Species of flowering plant

Capsicum cardenasii is a plant species in the genus Capsicum and the family Solanaceae. It is a diploid with 2n=2x=24. It is a member within the C. pubescens complex, a group of closely related Capsicum species. It is closely related to C. eximium. It is native to the Andes, and it can be found in Bolivia and Peru. The native name is ulupica.

==Vegetative characteristics==
Capsicum cardenasii, like most members of the Pubescens complex, is a perennial plant that develops woody stems. The plant can grow up 2–3 feet high with a width of 1-1.5 feet. The leaves are narrow, lanceolate and pubescent. Plants generally produce between 1 and 2 flowers at the internodes. The petioles grow erect and have campanulate, pendant flowers. The corolla is white and purple colored. The plant produces small, fleshy, red fruit. It is likely the wild ancestor of rocoto peppers.

The plant requires a cool, freeze free environment and long growing season similar to its native environment in the Andes.

== Reproduction ==
After fertilization C. cardenasii develops small round red berries, sometimes referred to as chiltepins. The fruits contain a small number of seed. The fruit are pungent, near 30 000 SHU (Scoville Heat Units), making them quite spicy.
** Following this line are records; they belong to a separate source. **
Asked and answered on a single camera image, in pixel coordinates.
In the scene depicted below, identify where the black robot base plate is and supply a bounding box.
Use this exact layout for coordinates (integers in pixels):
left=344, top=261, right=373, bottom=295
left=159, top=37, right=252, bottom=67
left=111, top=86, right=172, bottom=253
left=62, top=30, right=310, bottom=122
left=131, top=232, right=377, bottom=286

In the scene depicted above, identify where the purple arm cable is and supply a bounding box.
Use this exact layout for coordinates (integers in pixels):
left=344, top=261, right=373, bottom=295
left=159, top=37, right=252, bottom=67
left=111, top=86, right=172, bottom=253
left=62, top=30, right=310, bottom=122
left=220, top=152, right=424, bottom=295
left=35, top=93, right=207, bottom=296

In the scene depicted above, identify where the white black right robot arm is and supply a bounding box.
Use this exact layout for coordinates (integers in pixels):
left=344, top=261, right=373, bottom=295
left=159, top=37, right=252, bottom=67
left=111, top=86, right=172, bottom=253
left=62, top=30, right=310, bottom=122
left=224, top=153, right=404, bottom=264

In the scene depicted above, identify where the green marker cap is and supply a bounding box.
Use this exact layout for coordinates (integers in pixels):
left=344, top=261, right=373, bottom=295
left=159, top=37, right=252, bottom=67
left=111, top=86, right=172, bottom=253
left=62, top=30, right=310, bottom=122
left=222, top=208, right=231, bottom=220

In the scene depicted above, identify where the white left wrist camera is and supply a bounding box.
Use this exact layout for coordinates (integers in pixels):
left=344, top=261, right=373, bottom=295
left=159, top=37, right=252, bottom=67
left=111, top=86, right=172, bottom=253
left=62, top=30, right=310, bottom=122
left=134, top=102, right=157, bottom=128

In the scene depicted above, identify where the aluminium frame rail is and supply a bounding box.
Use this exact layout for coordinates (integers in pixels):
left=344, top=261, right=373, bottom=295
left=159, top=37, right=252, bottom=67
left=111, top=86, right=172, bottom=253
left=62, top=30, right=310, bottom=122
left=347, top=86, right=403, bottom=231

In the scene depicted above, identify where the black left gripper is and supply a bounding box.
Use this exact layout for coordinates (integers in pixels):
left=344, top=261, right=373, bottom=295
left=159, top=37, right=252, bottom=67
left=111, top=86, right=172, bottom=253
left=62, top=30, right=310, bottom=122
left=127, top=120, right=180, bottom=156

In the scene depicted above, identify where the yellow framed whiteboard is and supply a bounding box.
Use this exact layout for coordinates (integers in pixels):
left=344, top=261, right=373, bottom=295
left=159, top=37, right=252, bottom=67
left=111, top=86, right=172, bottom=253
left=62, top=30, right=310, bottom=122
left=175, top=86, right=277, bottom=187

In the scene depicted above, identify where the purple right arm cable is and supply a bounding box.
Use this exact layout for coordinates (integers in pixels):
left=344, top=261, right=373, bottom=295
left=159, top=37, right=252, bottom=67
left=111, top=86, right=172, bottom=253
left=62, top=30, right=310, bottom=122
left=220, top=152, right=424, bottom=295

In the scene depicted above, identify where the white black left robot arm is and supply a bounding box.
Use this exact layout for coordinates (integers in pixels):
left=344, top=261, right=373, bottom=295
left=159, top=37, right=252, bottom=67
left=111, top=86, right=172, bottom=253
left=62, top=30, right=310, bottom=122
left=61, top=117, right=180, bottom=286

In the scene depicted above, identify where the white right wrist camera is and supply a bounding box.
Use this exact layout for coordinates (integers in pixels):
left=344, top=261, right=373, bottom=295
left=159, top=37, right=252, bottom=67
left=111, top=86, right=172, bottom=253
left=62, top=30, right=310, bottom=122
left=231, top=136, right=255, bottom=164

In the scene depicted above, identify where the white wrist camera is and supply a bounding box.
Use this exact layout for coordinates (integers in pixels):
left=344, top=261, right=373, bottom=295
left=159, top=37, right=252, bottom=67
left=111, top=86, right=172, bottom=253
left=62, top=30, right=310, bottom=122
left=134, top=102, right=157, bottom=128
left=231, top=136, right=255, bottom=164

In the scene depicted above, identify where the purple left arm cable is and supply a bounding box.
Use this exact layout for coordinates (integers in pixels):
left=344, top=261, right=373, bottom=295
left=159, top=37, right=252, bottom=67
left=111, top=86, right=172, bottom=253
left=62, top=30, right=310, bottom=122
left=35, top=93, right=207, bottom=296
Capsicum cardenasii is self-incompatible, and exhibits unilateral incompatibility with species outside the pubescens clade.

== Uses ==
Its primary use is as a spice. Many wild Capsicums exhibit disease resistance of interest to plant breeders. C. cardenasii has been shown to be resistant to tobacco mosaic virus (TMV), and there is a possibility that one day this resistance may be transferred to other capsicum species through breeding.